WHAT THIS TASK INVOLVES:
Copy verbatim the block of lines in the entries below whose first line contains "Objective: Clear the" and whose last line contains "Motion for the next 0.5". Leave out all other lines.

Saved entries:
+--
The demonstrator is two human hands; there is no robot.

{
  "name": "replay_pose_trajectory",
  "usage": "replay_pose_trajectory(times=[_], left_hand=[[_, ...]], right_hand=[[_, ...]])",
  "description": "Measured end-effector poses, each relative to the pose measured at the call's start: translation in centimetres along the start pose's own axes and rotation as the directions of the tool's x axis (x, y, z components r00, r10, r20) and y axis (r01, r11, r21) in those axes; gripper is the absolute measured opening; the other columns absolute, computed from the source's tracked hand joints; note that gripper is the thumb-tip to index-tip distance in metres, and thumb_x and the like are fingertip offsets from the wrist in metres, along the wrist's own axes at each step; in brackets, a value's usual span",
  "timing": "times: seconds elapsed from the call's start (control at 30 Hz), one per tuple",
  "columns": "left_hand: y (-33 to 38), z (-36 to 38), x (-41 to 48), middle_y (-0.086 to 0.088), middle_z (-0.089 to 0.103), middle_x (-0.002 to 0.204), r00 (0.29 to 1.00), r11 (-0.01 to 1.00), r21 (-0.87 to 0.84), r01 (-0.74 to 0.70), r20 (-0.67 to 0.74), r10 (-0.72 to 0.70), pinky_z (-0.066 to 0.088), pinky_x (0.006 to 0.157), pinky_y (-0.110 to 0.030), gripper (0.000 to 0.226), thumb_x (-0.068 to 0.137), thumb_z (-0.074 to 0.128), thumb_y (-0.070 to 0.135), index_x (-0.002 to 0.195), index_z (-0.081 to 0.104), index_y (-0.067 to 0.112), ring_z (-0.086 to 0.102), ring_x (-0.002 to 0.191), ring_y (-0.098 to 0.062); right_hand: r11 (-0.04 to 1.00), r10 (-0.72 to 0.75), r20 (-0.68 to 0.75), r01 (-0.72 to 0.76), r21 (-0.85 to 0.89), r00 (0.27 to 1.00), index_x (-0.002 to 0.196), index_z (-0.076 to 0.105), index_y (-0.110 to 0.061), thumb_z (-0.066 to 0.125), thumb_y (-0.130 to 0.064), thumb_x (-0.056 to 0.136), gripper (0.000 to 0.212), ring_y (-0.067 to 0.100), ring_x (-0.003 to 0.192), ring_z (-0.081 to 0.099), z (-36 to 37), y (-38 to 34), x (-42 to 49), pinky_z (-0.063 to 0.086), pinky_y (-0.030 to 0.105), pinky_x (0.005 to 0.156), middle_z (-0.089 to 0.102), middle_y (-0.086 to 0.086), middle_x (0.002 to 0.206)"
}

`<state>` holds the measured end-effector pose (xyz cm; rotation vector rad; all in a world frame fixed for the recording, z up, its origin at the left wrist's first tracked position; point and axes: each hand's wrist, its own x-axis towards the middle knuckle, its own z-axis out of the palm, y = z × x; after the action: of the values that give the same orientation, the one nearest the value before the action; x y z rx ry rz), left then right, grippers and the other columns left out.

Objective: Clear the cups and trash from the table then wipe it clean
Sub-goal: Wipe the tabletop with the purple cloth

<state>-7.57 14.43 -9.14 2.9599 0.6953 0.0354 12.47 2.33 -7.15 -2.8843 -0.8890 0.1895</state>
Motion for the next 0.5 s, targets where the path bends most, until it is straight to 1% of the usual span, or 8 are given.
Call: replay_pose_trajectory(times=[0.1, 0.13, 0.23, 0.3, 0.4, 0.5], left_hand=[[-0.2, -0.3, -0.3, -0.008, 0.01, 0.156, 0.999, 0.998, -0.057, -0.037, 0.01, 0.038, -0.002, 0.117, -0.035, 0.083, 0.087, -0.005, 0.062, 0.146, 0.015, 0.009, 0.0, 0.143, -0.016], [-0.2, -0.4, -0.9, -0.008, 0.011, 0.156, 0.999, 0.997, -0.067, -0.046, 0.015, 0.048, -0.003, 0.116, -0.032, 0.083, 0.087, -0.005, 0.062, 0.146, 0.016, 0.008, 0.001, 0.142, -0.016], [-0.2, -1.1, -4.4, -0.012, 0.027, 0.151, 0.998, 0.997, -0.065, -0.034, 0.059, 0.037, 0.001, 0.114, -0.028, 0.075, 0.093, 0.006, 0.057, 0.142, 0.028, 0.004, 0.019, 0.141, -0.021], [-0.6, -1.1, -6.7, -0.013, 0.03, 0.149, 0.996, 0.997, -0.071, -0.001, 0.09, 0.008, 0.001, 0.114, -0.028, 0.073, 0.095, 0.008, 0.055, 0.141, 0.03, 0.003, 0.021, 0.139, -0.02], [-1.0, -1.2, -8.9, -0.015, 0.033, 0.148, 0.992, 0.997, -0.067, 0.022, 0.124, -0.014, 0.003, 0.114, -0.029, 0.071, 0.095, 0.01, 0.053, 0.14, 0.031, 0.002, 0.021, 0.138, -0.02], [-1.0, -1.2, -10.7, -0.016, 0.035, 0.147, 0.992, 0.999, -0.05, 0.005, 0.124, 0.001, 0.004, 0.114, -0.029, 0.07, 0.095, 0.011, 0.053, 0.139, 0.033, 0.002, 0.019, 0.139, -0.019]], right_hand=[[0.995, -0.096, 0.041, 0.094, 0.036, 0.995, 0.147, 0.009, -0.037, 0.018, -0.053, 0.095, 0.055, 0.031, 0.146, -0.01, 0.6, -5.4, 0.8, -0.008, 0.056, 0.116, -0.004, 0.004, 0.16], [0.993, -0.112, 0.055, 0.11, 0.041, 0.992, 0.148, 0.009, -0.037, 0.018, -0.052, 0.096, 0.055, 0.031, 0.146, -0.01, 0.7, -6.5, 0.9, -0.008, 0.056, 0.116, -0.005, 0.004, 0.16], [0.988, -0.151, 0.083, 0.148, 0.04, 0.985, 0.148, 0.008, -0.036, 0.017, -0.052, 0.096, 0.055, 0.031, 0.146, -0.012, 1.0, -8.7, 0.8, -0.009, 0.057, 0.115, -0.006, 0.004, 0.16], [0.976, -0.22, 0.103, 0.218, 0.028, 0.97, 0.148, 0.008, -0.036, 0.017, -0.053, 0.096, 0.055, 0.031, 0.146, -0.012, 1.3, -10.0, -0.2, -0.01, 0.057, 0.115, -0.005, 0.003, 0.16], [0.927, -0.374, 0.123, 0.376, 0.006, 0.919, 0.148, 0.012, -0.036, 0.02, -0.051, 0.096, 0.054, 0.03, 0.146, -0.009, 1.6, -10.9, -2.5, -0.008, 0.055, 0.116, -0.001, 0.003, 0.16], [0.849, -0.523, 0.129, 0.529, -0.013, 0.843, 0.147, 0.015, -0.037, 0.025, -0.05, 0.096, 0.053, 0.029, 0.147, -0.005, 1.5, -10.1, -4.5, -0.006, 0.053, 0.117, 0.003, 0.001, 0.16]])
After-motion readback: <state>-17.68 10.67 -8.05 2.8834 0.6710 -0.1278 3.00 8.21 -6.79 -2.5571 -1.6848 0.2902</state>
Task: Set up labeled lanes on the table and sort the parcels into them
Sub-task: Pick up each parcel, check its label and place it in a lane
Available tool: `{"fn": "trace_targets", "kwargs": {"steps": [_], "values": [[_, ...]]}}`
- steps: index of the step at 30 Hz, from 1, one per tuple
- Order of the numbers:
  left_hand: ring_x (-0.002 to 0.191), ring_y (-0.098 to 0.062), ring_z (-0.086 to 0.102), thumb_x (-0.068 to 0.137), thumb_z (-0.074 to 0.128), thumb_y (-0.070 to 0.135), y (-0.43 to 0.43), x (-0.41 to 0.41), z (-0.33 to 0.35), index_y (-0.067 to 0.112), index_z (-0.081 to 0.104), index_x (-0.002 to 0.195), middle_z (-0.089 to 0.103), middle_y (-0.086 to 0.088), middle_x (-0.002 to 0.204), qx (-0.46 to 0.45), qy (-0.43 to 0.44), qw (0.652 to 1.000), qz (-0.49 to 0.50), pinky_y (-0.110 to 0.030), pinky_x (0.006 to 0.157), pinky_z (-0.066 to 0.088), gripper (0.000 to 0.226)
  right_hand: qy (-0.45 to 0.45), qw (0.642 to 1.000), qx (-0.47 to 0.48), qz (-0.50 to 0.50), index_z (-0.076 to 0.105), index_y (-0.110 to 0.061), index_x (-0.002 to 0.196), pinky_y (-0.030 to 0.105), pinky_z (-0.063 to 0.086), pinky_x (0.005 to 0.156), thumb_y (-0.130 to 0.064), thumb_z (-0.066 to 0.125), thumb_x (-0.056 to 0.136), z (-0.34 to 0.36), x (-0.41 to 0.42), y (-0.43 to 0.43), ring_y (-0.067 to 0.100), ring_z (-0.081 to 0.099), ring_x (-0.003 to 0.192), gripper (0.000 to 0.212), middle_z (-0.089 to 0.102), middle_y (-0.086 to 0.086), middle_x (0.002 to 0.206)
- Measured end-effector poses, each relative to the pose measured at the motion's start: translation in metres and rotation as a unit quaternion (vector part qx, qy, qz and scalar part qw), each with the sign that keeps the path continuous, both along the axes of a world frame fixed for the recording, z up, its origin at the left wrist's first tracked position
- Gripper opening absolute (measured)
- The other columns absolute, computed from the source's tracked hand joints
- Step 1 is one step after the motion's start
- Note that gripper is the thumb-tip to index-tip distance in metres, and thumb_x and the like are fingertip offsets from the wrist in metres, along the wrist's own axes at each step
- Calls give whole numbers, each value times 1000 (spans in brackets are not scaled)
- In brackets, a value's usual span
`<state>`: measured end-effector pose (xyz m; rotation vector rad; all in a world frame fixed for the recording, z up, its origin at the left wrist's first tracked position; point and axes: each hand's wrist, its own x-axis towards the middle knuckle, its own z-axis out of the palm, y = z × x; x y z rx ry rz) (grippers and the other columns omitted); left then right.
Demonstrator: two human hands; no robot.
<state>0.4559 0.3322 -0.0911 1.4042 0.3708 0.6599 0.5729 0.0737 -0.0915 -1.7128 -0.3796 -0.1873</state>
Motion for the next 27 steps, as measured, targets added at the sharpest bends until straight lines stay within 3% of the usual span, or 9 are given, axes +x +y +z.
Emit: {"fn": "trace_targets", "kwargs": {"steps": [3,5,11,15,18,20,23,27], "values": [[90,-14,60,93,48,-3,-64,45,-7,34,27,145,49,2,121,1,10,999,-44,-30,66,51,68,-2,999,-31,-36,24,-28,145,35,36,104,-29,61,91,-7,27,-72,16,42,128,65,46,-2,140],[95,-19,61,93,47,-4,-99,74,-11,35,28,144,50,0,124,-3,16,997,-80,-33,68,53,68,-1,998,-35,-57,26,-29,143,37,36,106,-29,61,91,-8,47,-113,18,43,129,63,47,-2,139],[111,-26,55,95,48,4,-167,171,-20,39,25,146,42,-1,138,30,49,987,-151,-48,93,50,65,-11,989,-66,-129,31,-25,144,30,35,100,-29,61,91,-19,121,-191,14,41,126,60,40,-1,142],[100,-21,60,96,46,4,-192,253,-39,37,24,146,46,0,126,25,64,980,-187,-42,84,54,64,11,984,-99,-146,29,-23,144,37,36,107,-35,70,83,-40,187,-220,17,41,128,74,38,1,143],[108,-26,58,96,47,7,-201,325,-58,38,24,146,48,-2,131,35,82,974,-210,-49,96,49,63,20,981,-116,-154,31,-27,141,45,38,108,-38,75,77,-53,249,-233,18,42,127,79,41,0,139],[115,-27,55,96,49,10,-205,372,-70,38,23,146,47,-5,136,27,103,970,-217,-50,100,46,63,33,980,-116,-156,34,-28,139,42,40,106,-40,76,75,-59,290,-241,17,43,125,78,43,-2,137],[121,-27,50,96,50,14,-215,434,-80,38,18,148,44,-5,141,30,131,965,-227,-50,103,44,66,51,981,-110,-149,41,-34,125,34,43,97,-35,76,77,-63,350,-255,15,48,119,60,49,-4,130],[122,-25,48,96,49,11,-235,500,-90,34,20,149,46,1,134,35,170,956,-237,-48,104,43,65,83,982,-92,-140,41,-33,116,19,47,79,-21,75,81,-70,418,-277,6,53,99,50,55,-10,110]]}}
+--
RESPONSE AREA:
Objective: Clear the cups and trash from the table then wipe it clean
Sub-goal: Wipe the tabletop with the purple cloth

<state>-7.57 14.43 -9.14 2.9599 0.6953 0.0354 12.47 2.33 -7.15 -2.8843 -0.8890 0.1895</state>
Motion for the next 0.5 s, targets where the path bends most, until it is straight to 1% of the usual span, or 8 are given.

No further response is required.